To introduce the reliability requirements we face for the future, we focus on telecommunication as an example. Personal telecommunication is becoming increasingly integrated into our daily lives. However, we cannot take full advantage of the technology unless the telecommunication system is as dependable as a car. Just as turning the ignition key should produce the right engine response first time, every time, so also should the “connect” instruction from an Internet terminal or any telecommunication device. In the future, Personal Trusted Devices combining all the functions of a phone organizer, secure web browser for shopping and personal finance, electronic cash, credit card, ID card, driver’s license, and keys to car, home, and work place will be technically possible. To gain widespread acceptance, how dependable must such a device and the infrastructure that supports it be?
To date the computer industry has been the first sector to utilize new technologies, but increasingly the telecommunication industry is taking the lead. Heavy competition and short design cycles force the use of technologies before there is adequate experience of their field reliability. Increasing the component power consumption and data clock frequencies of digital circuits reduces design tolerances and drives the demand for methods to predict technology and system reliability through simulation, augmented by accelerated laboratory tests.
Even in consumer electronics, where products have enjoyed relatively large design margins with respect to reliability and performance, products are being designed closer to their limits, forced by miniaturization. Reliability prediction must be linked to overall risk management, providing estimates of how big a reliability risk is taken when a new technology is used without previous field experience. From this, system integrators can compare the monetary benefits from increased sales and market share against the possible warranty and maintenance costs.

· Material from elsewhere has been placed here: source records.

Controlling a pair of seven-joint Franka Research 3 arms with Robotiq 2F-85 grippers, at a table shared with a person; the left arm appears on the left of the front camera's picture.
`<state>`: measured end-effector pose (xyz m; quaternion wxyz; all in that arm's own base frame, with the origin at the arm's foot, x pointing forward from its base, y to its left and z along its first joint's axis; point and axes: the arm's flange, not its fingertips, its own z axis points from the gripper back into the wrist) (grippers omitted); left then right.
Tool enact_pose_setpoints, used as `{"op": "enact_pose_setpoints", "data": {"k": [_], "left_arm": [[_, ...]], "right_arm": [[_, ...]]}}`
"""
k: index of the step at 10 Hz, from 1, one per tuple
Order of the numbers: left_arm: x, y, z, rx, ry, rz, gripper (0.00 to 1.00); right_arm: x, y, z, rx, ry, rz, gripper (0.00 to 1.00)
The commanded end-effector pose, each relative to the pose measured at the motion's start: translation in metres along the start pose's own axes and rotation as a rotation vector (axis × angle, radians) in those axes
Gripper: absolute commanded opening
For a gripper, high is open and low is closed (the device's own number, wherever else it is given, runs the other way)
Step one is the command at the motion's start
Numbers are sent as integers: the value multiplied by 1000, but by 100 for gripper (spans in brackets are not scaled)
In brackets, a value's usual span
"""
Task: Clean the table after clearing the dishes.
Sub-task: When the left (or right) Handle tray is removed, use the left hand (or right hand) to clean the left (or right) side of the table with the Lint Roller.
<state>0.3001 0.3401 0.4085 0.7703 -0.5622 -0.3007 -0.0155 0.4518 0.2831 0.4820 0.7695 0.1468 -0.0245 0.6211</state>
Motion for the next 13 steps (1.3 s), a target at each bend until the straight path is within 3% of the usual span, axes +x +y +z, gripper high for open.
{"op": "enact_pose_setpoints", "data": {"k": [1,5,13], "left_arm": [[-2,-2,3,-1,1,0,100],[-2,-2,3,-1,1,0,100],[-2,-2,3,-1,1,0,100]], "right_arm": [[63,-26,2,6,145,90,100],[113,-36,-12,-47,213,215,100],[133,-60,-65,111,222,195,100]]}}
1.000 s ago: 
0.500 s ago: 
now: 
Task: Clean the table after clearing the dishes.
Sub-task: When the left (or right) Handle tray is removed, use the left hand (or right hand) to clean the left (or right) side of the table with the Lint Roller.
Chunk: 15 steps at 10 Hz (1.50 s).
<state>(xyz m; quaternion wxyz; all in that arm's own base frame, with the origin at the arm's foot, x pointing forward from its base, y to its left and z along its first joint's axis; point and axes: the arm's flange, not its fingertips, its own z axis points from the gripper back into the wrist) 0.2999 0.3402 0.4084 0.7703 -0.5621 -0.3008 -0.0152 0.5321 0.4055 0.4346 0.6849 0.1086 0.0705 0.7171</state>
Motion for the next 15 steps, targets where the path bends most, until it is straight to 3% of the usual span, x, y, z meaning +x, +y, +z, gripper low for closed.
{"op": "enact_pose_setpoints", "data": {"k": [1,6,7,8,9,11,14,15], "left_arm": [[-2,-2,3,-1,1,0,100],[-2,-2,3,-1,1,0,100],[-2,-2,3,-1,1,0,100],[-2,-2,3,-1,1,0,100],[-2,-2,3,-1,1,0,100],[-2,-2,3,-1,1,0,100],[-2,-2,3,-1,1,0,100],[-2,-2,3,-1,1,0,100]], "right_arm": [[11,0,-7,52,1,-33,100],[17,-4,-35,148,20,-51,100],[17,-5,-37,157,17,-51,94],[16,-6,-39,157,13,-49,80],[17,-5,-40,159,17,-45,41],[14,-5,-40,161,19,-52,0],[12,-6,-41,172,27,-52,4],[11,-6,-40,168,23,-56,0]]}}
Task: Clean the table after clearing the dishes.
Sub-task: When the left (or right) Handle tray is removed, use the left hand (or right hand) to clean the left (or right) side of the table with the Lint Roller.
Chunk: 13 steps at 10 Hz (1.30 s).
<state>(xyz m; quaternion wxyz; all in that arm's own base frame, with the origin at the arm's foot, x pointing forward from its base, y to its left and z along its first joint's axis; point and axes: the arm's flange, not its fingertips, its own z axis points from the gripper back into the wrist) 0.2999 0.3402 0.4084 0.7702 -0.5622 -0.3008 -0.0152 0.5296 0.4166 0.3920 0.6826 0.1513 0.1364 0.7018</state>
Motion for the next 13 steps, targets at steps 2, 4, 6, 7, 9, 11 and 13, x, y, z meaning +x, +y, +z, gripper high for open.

Currently emerging virtual prototyping and qualification tools simulate the effect of mechanical and thermomechanical stresses on reliability. For a subsystem or a single part, the reliability in a specified environment can be well predicted. However, the prediction accuracy decreases when the whole system is considered or when the geometry, material properties, usage profile or operating environment are not properly known. More work is needed in simulation tool and model development, in tool integration, and in capturing data on the reliability loads the system will encounter [1].
This article discusses the “knowledge gap” between temperature analysis and system lifetime assessment and how these principles can be applied in practice. The technical aspects are mainly based on work performed by CALCE Electronic Products and Systems Center at the University of Maryland [2-4].
Cooler Is Better?
The effects of temperature on electronic device failure have been obtained mainly through accelerated testing, during which the temperature and, in some cases, the power are substantially increased to make the test duration manageable. This data is then correlated with actual field failures. MIL-HDBK-217, “Reliability Prediction of Electronic Equipment”, which contains failure rate models for different electronic components is based on this correlated data. The total reliability calculations are then performed either by “parts count” or “part stress” analysis. Although now defunct, its basic methodology is the foundation for many in-house reliability programs still in use and has been adapted by Bellcore for telecommunications applications.
The fundamental difficulties related to the use of MIL-HDBK-217 have been previously discussed in many publications [2-5], and therefore only the main issues are pointed out here.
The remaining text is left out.